Denisot botte en touche, en disant qu'il a toujours été "libre"
et "indépendant"
. On serait tenté de dire : et très corporate.
Même non-dit pendant la tournée d'auto-promo d'Antoine De Caunes pour cette soirée d'anniversaire. Sur Europe 1, il assure que "les premiers actionnaires de Canal+, ce sont les abonnés".
Quand on lui demande ce qui a changé sur la chaîne depuis 40 ans, l'animateur s'attarde sur la forme : "C'était une chaîne à péage, ce qui n'était jamais pratiqué en France (...) Quarante ans après, le Canal d'aujourd'hui ressemble beaucoup plus à une plateforme avec des séries, des créations originales".
Et sur le fond ? "Sur le fond, ça n'a pas beaucoup bougé, mais sur la forme, si, considérablement."

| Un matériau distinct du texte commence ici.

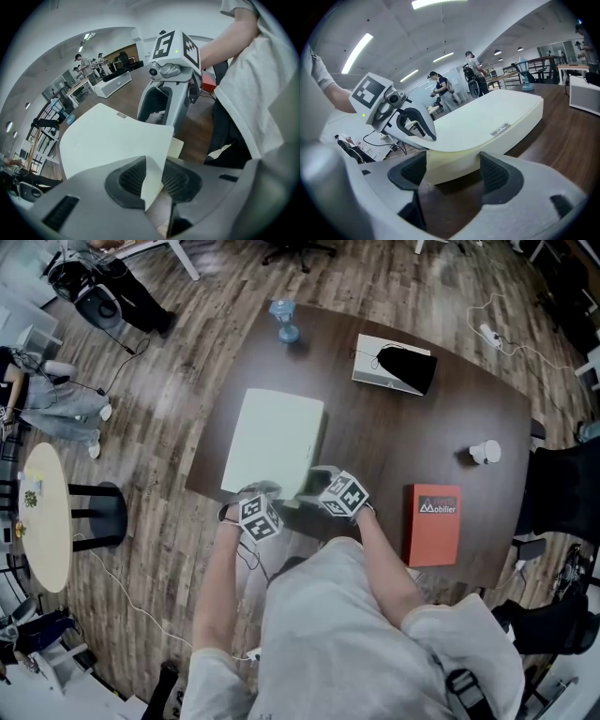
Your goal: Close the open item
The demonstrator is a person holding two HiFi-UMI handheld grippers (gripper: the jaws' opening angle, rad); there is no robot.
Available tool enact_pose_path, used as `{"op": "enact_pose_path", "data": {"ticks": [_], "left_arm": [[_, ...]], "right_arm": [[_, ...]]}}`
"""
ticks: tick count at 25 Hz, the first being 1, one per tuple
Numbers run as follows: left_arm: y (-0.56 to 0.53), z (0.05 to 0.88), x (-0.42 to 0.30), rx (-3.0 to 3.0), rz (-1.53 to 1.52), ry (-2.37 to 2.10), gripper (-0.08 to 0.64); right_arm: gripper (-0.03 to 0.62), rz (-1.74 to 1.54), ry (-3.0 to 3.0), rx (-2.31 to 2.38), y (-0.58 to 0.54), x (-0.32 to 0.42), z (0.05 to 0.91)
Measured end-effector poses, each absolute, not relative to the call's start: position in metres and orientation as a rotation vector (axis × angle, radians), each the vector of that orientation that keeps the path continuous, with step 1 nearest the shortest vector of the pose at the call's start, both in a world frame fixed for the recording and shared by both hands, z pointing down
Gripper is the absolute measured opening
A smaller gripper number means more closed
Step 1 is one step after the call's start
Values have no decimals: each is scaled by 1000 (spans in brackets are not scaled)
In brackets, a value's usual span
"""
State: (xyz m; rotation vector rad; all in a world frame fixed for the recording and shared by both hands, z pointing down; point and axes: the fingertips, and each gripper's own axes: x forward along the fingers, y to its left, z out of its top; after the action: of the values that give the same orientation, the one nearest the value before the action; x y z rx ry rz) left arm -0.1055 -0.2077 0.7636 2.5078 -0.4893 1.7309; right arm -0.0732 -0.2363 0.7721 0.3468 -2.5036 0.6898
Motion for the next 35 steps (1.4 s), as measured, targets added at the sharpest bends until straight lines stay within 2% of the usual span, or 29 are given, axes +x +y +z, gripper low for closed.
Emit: {"op": "enact_pose_path", "data": {"ticks": [16,21,32,35], "left_arm": [[-197,764,-105,2511,1781,-339,127],[-190,766,-103,2476,1814,-200,186],[-187,764,-102,2476,1724,-242,207],[-187,764,-103,2491,1709,-273,207]], "right_arm": [[344,646,-2465,367,-231,-75,772],[336,570,-2422,350,-226,-74,777],[330,535,-2388,382,-220,-60,779],[333,620,-2451,467,-229,-55,766]]}}
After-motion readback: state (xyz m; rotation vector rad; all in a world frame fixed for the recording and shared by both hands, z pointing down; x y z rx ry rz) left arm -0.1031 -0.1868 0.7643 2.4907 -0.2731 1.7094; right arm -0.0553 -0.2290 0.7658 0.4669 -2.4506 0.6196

Finalement, il fallait lire Télérama
pour voir De Caunes être poussé dans ses retranchements à propos de l'actionnaire. Interrogé sur les méthodes de Bolloré, l'intéressé a botté en touche mais avec un mot de trop : "On est dans un monde capitaliste assez brutal, et parfois ça se voit plus que d'autres. Je me méfie de la
« moraline
» ambiante. Je ne peux pas me sentir coupable ou complice de
« crimes
» que je n'ai pas commis".
La "moraline" ? Il n'a pas dit le wokisme, mais c'est tout comme. Et l'impertinent de préciser : "Je n'ai pas l'impression d'enfreindre une ligne morale ou d'avoir changé ma nature pour pouvoir continuer d'exister dans un système qui serait à l'opposé de ce que je suis. Je travaille pour Canal+, qui fait partie d'un groupe où il y a d'autres chaînes avec des directions différentes. Je suis dans le navire amiral, je n'ai jamais été du côté des extrêmes".

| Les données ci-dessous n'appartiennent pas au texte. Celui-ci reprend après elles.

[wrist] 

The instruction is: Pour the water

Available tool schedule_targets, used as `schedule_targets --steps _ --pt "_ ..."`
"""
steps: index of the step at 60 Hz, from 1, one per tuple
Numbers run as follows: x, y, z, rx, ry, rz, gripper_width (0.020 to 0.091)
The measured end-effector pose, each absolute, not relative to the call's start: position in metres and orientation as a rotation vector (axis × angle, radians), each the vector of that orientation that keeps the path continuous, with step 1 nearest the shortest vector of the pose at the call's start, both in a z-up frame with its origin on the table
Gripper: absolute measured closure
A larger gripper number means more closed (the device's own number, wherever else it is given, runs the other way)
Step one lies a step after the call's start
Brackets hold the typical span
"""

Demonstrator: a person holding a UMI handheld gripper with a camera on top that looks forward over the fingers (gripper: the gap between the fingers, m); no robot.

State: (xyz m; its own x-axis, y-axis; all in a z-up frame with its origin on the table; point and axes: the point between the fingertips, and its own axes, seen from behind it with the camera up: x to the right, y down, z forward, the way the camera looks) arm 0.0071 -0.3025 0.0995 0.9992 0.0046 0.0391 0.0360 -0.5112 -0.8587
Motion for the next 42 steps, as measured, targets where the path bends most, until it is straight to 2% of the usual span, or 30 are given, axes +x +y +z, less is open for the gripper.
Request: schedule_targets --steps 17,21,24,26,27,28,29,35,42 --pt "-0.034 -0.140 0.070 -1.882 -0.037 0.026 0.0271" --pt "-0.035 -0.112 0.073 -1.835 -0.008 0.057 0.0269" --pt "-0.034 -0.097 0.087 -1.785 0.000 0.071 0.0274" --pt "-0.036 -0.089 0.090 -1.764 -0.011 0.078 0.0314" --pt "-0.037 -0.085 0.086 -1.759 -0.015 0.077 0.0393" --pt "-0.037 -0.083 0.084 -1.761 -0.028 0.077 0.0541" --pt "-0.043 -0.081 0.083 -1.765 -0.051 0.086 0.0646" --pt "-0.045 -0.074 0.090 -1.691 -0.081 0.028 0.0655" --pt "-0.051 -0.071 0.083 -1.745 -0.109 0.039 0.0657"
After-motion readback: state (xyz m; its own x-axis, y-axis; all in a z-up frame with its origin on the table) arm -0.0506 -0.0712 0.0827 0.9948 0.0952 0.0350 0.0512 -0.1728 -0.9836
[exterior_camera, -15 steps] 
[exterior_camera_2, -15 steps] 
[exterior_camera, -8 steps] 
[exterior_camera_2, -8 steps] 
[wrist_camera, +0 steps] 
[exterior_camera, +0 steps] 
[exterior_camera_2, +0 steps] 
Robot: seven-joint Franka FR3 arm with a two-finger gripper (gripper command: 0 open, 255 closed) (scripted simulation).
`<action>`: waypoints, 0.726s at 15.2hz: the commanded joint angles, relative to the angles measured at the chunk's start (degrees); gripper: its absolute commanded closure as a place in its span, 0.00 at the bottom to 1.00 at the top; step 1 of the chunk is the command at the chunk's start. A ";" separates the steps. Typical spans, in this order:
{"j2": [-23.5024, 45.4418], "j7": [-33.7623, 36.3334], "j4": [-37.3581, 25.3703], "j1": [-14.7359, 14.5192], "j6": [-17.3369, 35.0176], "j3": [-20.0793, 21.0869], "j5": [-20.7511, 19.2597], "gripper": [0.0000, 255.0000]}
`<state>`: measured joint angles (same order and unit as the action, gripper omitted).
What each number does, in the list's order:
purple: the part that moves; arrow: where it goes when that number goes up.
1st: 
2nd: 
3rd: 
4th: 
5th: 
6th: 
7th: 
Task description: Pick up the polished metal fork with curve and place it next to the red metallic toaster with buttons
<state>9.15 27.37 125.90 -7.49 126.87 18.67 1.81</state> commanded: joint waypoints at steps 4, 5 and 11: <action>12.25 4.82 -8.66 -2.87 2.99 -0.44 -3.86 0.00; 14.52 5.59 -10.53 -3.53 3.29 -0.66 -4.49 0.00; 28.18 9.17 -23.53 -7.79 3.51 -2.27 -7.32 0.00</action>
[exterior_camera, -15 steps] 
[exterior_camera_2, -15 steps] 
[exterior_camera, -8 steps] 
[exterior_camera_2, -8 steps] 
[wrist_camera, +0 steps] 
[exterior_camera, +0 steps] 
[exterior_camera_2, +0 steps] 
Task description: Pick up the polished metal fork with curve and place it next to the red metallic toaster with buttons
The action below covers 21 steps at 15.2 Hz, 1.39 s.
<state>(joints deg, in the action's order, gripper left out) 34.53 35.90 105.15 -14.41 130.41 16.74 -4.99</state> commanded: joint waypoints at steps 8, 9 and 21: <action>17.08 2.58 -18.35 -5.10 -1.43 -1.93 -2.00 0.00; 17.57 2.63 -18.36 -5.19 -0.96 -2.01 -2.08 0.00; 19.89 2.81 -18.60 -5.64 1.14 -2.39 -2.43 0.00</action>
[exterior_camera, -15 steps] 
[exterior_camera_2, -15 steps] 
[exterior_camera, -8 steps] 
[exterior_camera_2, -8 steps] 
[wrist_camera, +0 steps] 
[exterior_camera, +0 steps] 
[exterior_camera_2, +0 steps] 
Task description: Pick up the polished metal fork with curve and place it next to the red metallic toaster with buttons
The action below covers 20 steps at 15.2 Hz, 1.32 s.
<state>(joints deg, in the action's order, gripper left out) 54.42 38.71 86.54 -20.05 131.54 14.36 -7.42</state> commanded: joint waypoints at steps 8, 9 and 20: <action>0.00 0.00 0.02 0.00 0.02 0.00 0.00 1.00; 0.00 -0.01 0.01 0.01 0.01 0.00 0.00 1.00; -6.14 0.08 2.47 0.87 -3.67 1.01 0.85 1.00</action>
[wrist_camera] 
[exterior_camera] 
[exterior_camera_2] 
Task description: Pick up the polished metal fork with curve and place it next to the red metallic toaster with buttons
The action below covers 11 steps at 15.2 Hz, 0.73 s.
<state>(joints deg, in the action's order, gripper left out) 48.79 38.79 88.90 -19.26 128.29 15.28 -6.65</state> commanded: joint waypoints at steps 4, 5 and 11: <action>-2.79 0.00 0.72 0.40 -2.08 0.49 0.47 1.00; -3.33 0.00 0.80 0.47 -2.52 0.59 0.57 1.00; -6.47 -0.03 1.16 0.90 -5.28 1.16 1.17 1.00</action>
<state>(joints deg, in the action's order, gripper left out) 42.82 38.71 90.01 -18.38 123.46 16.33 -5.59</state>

Du déni ou du pur cynisme, on ne sait pas.
Au détour de l'article, on apprend quand même que Charline Vanhoenacker a été évincé d'un programme présenté par De Caunes à la suite d'une chronique où elle égratignait Bolloré. "Antoine m’a dit qu’il y avait désormais des fléchettes sur mon portrait à Canal, et que ça ne se ferait pas"
, explique à Télérama
la chroniqueuse de France inter. Ni oui, ni non, ni Bolloré. Joyeux anniversaire Canal+.